February 12

Posted by sydney on Feb 12th, 2008
  • 1793: February 12, 1793 – Mrs. J. White returns.
  • 1789: February 12, 1789 – About this time Miss Chase, & Miss Rebecca Chase sailed for Madras in the Nottingham India-man.
  • 1781: February 12, 1781 – Sea-gulls appear: in stormy weather they leave the sea.
  • 1780: February 12, 1780 – The farmers begin to plow after the frost.

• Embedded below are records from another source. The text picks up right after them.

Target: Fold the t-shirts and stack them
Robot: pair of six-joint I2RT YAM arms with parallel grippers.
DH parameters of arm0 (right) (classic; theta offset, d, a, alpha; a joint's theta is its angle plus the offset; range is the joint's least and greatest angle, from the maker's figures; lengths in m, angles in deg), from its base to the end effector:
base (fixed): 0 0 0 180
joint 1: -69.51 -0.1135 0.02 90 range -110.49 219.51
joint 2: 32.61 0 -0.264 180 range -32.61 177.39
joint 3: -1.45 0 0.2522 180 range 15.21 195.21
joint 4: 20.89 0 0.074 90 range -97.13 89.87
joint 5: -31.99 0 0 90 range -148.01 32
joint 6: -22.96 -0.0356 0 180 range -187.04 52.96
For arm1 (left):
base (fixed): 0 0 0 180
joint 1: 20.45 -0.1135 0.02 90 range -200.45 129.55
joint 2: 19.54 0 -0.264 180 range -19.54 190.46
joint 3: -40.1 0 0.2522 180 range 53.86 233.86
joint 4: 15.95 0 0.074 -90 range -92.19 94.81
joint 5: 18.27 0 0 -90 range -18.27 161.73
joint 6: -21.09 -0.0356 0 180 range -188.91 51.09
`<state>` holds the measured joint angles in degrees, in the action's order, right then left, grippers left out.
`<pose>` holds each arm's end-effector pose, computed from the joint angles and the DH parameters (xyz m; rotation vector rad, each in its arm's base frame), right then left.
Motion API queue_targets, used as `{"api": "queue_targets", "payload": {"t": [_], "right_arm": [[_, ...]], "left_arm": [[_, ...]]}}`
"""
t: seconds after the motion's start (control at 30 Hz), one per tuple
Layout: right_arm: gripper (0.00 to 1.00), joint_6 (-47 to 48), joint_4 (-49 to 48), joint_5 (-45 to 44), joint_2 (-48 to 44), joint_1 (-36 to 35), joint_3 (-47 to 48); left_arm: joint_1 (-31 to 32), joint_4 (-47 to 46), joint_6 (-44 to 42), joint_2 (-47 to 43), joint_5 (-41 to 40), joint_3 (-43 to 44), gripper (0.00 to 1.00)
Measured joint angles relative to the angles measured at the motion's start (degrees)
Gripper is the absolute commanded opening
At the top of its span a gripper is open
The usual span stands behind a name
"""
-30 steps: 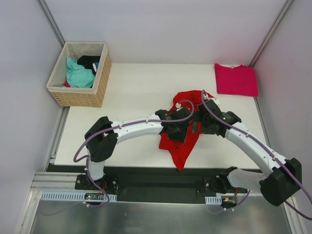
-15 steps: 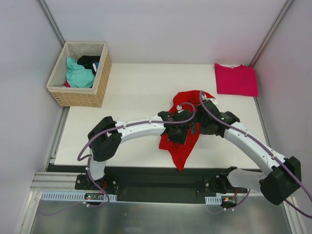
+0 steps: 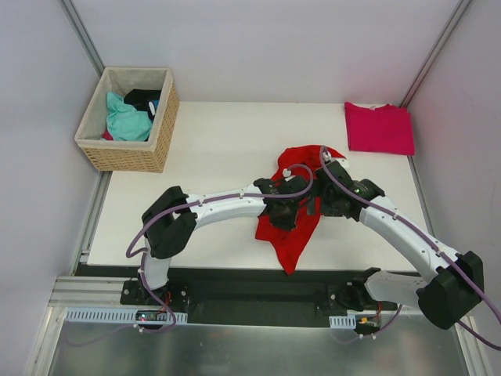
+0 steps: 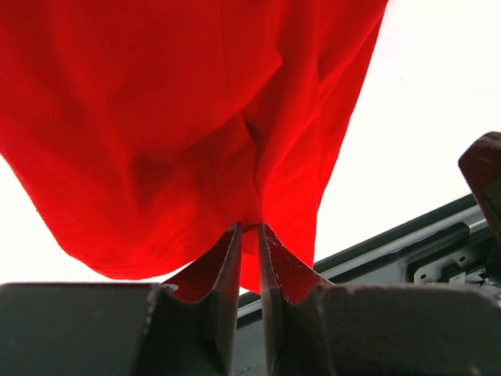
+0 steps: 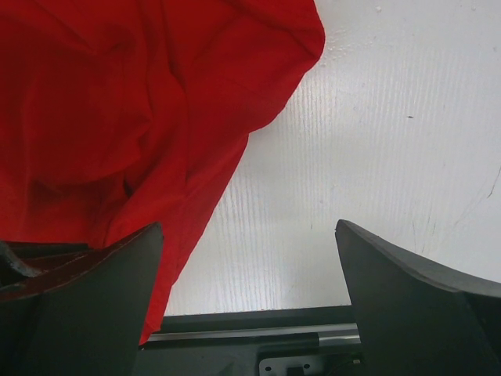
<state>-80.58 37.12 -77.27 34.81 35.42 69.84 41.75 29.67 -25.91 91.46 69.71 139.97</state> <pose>0.1965 0.1188 0.2712 -0.3204 2.4665 -0.0889 0.1980 -0.3728 0.2196 0.4357 2.6613 -0.6108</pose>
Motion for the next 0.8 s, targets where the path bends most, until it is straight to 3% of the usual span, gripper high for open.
{"api": "queue_targets", "payload": {"t": [0.2, 0.3, 0.8], "right_arm": [[0.96, 0.0, -0.02, 0.0, 0.0, -0.22, 0.0], [0.96, -0.02, 0.0, 0.0, 0.0, -0.42, 0.0], [0.96, -0.2, -0.33, -0.66, 0.83, -0.61, 0.0]], "left_arm": [[-0.2, -0.02, 0.0, 0.22, -0.04, 0.0, 0.11], [-0.42, -0.02, 0.0, 0.59, -0.07, 0.0, 0.0], [-1.16, 0.11, -0.66, -0.59, -3.61, -0.63, 0.0]]}}
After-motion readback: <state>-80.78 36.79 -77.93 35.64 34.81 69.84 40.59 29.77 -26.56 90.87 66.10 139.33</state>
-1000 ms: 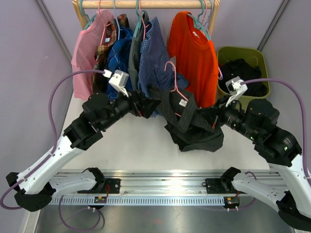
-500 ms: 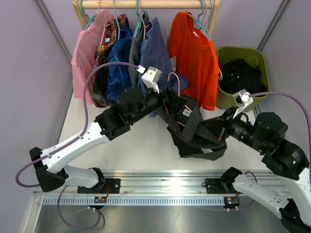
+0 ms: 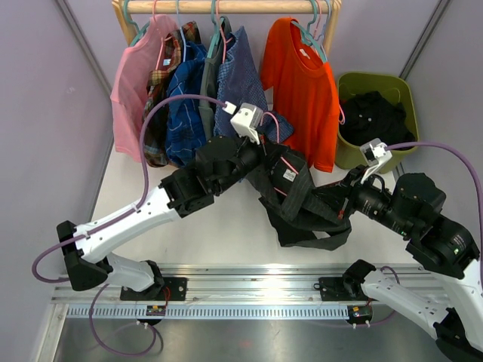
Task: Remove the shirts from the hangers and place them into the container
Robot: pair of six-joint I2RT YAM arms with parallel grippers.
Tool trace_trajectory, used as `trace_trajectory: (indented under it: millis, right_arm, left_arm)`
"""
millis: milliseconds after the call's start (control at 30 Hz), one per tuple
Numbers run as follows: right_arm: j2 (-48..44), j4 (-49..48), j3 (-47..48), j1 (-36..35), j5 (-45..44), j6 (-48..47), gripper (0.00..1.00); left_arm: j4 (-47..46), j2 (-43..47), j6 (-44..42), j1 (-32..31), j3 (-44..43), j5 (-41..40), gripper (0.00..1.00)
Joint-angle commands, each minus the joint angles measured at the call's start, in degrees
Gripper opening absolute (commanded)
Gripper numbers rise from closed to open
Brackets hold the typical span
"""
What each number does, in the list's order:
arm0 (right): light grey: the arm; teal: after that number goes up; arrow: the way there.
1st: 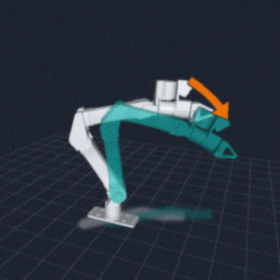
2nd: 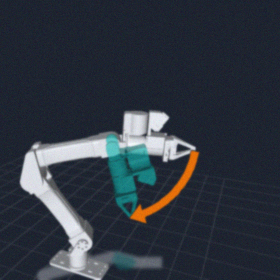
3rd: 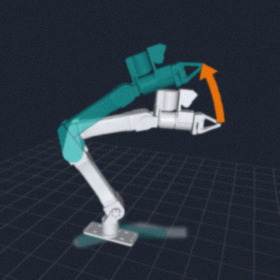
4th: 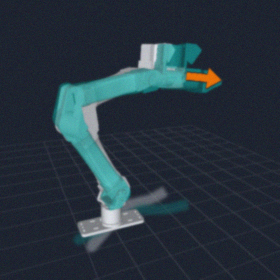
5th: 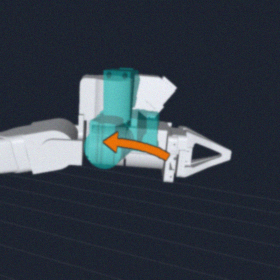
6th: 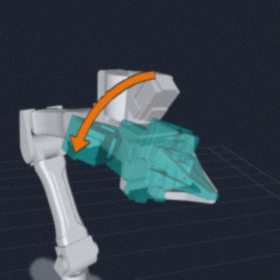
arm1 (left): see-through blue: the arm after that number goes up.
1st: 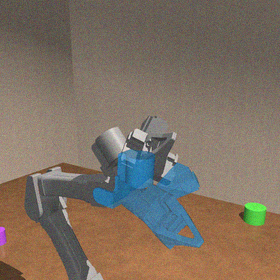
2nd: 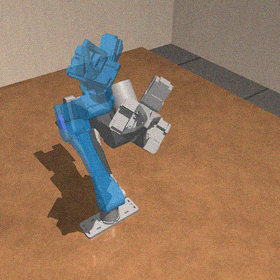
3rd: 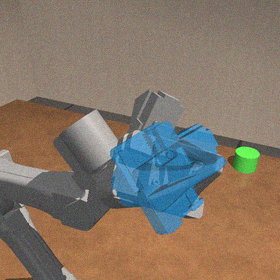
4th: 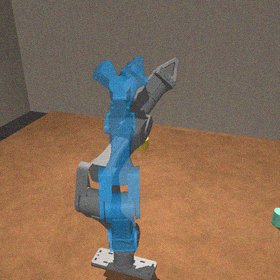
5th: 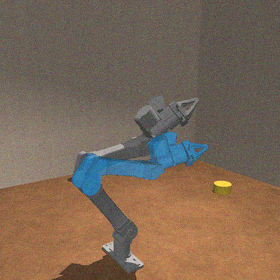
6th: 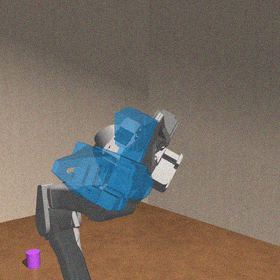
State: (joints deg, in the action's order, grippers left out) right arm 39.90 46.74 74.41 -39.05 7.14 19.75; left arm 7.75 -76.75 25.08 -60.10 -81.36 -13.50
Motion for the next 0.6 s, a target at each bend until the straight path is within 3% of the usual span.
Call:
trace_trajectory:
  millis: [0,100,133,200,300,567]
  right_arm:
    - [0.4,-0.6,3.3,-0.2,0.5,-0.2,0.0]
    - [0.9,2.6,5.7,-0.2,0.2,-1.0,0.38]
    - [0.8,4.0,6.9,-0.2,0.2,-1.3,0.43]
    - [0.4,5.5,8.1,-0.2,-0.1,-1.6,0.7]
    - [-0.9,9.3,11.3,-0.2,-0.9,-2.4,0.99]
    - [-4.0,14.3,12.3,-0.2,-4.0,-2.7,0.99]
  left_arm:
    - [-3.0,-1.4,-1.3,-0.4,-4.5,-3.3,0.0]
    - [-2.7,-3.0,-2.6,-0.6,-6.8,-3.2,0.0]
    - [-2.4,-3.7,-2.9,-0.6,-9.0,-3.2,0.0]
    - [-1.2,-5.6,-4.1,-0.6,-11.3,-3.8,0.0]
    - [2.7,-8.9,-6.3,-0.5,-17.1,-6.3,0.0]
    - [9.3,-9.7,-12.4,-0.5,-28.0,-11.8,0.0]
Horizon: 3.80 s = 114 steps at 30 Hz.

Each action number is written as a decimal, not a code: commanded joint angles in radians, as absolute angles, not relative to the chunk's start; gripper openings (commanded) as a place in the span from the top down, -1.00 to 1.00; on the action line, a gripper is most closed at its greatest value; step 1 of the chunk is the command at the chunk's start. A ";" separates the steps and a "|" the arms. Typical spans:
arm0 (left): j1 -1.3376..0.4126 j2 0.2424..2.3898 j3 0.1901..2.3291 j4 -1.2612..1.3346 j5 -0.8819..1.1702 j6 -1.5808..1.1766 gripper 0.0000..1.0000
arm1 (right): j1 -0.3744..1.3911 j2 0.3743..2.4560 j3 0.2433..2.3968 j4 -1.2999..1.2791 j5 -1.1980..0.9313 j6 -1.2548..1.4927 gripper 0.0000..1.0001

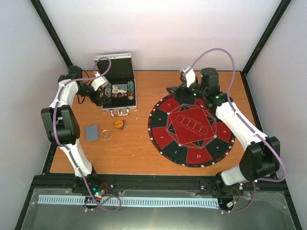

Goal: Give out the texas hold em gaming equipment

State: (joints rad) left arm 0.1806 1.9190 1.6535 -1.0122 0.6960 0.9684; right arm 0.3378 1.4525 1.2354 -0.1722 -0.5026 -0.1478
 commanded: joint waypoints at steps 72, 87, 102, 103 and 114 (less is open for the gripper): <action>-0.097 1.630 0.889 -0.905 -0.086 1.002 -0.64 | 0.416 1.455 1.255 -0.234 -0.429 -0.210 -1.00; -0.091 1.627 0.934 -0.958 -0.003 0.965 -0.01 | 0.417 1.462 1.266 -0.243 -0.397 -0.190 -1.00; -0.160 1.635 1.484 -1.170 0.074 0.817 0.06 | 0.447 1.834 1.526 -0.115 -0.759 0.456 -0.70; -0.173 1.640 1.516 -1.169 0.066 0.812 0.07 | 0.460 1.871 1.558 -0.101 -0.796 0.477 -0.67; -0.267 1.684 1.678 -1.155 0.098 0.807 0.08 | 0.586 2.100 1.742 -0.006 -0.890 0.598 -0.51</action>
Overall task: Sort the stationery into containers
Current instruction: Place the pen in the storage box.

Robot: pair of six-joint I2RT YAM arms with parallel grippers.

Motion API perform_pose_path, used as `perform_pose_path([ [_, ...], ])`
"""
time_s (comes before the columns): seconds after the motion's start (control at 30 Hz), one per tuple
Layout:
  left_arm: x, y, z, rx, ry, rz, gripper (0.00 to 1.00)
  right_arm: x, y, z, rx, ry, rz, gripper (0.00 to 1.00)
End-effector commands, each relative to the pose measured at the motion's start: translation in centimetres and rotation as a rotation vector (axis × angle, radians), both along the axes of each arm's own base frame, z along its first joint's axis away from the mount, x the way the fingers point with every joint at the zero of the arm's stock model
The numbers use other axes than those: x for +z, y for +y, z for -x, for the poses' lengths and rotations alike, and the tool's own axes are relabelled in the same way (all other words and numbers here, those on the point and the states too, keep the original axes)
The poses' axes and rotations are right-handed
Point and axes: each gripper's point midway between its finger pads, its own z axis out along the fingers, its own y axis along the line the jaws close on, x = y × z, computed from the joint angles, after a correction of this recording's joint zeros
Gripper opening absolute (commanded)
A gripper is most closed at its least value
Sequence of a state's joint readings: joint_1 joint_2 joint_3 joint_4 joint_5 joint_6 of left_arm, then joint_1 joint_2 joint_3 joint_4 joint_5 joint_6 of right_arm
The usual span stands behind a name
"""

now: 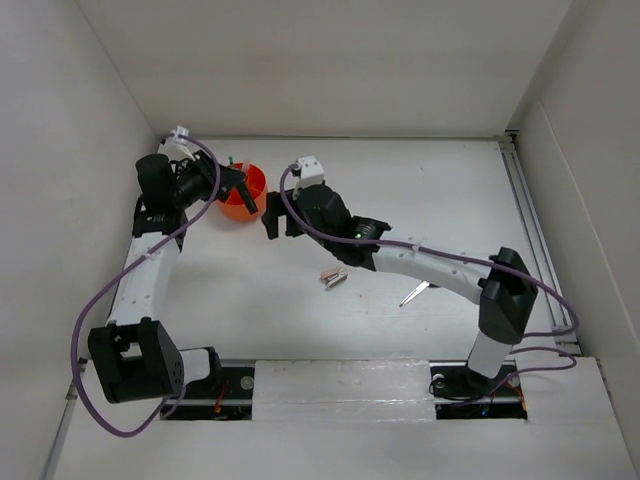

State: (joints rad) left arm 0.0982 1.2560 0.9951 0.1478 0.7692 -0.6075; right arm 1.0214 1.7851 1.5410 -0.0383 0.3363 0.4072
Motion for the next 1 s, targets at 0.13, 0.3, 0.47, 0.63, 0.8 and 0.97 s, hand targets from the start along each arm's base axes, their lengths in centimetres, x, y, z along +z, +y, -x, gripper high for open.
perform_pose_path([
  [0.13, 1.6, 10.1, -2.9, 0.517, -0.017, -0.260, 0.00, -0.7, -8.2, 0.8, -0.147, 0.013, -0.010, 0.91],
  [0.3, 3.4, 12.1, -4.5, 0.629, -0.083, -0.266, 0.00, -4.5, -12.3, 4.0, -0.147, 0.073, 0.020, 0.91],
  [0.47, 3.6, 14.9, -7.7, 0.749, -0.092, -0.317, 0.00, -3.4, -15.2, 7.2, -0.103, 0.084, -0.055, 0.91],
  [0.63, 2.9, 14.2, -10.5, 0.712, -0.175, -0.357, 0.00, -3.1, -16.9, 9.9, -0.037, 0.083, -0.112, 0.91],
  [0.8, 1.5, 14.0, -12.0, 0.711, -0.202, -0.398, 0.00, -2.4, -18.3, 11.4, -0.009, 0.074, -0.157, 0.92],
  [0.97, 0.8, 14.0, -12.2, 0.698, -0.232, -0.430, 0.00, -4.0, -19.2, 11.6, -0.035, 0.098, -0.109, 0.92],
])
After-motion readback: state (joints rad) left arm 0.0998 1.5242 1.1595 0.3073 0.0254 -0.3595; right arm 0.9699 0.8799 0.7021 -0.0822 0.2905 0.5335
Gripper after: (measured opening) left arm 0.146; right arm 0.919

  • 1777: February 12, 1777 – About the beginning of July, a species of Fly (Musca) obtains, which proves very tormenting to horses, trying still to enter their nostrils, and ears, & actually laying their eggs in the latter & perhaps in both of those organs. When these abound, horses in wood-land districts become very impatient with their work, continually tossing their heads & rubbing their noses on each other, regardless of the driver: so that accidents often ensue. In the heat of the day, men are often obliged to deist from plowing: saddle-horses are also very troublesome in such season. Country-people call this insect the nose fly. In the decline of the year when the morning & evening become chilly, many species of flies (muscae) retire into houses, & swarm in the windows. At first they are very brisk & alert: but as they grow more torpid, one cannot help observing that that they move with difficulty, & are scarce able to lift their legs, which seem as if glued to the glass: and by degrees many do actually stick on till they die in the place. Now as flies have flat skinny palms, or soles to their feet, which enable them to walk on glass & other smooth bodies by means of the pressure of the atmosphere; may not this pressure the the means of their embarrassment as they grow more feeble; ’til at last their powers become quite inadequate to the weight of the incumbent air bearing hard upon their more languid feet; & so at last they stick to the walls & windows, where they remain, & are found dead.
  • 1775: February 12, 1775 – Sad accounts from various parts of devastations by storms & inundations. A spoon-bill platalea leucorodia Linn: was shot near Yarmouth in Norfolk: it is pretty common in Holland, but very rare indeed in this island.  There were several in a flock.  They build Willughby says, like Herons in tall trees.  Their feet are semipalmated.  Those birds in Norfolk must have crossed the German ocean.
  • 1770: February 12, 1770 – Yellow-hammer, emberiza flava, sings.  Bee gathers on the snow-drops.  Bunting sings.
  • 1769: February 12, 1769 – Snow, fog, sleet.  Icicles.  Snow on the hills.

White will speculate again 14 years later on the flies-on-windows issue, but his vacuum theory is incorrect– insects use fine velcro-like hairs to stick to smooth surfaces.